◆ **EXERCISE DETAILS**: Tally every line of the listing below that holds "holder", then give the tally alone.

>>

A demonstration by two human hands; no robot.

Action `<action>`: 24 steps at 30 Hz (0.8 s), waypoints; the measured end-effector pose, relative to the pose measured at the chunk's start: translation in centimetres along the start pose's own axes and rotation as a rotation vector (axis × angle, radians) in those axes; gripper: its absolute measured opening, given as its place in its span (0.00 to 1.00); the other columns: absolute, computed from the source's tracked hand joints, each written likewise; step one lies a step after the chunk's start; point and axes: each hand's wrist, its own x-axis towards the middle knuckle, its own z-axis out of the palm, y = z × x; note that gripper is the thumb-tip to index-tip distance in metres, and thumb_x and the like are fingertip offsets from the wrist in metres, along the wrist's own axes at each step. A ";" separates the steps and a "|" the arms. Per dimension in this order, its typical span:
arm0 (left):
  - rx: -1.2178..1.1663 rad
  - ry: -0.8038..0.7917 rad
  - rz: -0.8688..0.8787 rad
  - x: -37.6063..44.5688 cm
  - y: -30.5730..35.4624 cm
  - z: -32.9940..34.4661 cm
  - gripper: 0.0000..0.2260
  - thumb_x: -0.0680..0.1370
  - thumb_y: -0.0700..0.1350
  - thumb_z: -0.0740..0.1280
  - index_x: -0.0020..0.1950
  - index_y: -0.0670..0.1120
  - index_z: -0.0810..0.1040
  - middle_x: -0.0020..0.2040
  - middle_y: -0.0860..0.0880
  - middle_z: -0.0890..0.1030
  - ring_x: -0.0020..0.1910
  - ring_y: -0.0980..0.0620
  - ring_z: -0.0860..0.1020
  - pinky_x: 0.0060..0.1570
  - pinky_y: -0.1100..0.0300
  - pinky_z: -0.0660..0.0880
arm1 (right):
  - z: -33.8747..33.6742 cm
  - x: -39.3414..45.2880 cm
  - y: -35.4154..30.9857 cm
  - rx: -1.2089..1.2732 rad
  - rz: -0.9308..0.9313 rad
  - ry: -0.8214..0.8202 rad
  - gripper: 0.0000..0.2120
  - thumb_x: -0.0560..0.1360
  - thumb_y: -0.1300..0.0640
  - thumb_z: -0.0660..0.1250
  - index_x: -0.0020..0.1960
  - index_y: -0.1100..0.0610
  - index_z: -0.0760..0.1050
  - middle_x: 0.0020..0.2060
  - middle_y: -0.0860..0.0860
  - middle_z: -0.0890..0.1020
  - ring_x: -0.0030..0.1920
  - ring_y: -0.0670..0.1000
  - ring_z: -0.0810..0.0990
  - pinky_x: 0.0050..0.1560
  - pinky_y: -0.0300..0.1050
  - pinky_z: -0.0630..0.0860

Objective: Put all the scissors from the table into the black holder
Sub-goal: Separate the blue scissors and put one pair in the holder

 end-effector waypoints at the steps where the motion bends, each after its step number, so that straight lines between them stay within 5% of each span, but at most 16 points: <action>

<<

◆ **TASK OUTPUT**: 2